Threat Level: green Handler on Duty: Didier Stevens

SANS ISC: Data Classification For the Masses - SANS Internet Storm Center SANS ISC InfoSec Forums


Sign Up for Free!   Forgot Password?
Log In or Sign Up for Free!
Data Classification For the Masses

Data classification isn’t a brand new topic. For a long time, international organizations or military are doing "data classification”. It can be defined as:

A set of processes and tools to help the organization to know what data are used, how they are protected and what access levels are implemented

Military’s levels are well known: Top Secret, Secret, Confidential, Restricted, Unclassified.

But organizations are free to implement their own scheme and they are deviations. NATO is using: Cosmic Top Secret (CTS), NATO Secret (NS), NATO Confidential (NC) and NATO Restricted (NR). EU institutions are using: EU Top Secret, EU Secret, EU Confidential, EU Restricted. The most important is to have the right classification depending on your business!

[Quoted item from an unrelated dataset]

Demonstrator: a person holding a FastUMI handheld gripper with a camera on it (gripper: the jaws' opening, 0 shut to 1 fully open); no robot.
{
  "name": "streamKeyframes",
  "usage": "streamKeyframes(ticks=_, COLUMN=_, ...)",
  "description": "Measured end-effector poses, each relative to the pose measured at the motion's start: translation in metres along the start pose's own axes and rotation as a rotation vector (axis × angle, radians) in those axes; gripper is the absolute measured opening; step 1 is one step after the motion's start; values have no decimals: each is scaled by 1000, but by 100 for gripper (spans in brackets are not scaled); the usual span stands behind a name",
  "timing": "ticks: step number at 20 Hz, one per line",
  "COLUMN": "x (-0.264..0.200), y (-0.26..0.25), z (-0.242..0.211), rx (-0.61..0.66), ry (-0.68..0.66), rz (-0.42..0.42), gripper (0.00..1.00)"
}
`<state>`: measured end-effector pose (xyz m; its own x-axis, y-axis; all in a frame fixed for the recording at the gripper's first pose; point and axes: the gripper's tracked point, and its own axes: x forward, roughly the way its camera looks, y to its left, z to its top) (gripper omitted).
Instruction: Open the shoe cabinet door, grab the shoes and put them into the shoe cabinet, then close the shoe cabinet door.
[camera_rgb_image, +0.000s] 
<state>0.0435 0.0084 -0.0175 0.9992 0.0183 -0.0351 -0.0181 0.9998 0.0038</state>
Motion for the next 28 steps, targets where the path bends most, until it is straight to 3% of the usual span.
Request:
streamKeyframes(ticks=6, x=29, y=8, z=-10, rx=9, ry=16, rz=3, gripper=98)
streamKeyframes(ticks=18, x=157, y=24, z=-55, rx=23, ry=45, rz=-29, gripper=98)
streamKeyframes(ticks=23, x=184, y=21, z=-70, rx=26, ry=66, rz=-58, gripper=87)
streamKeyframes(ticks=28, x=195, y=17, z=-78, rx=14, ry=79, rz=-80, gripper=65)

Data classification is not only used by IT teams but also by all data, applications or process owners in the organization. The implementation of data classification is definitively not an easy process but will more and more become mandatory, especially in Europe. EU adopted a new regulation called “General Data Protection Regulation” (GDPR) [1] that will be effective by May 2018. Its goal is to protect users data. To resume the new rules regarding data:

  • Organizations will need the user’s consent before collection PI (“Personal Information”).
  • Data must be wiped after a predetermined period
  • In case of a data breach, users and authorities must be notified within 72 hours.

The last point is critical because according to a study [2], most companies take over six months to detect data breaches! And data classification help you to better protect your data. The process is based on the following steps:

  1. Identify (assets, data)
  2. Create your protection profiles
  3. Deploy the protection profiles and enforce them
  4. Review
  5. Reclassify data & improve

Don't be fooled, this is a very complex process. Even the first step can be very difficult for many organizations but,  once it's done, it's easy to label any new type of data. We see that more and more products and tools started to take care of privacy and data classification. Two examples:  Microsoft launched the “Windows Information Protection”[3] (for Windows 10 Anniversary Update & Office 365 Pro) which includes features to identify different types of information, determine which apps have access to it, and provide the basic controls (example: Copy and Paste restrictions). The open source world also embraces data classification. The latest LibreOffice release provides document classification according to the TSCP standard[5].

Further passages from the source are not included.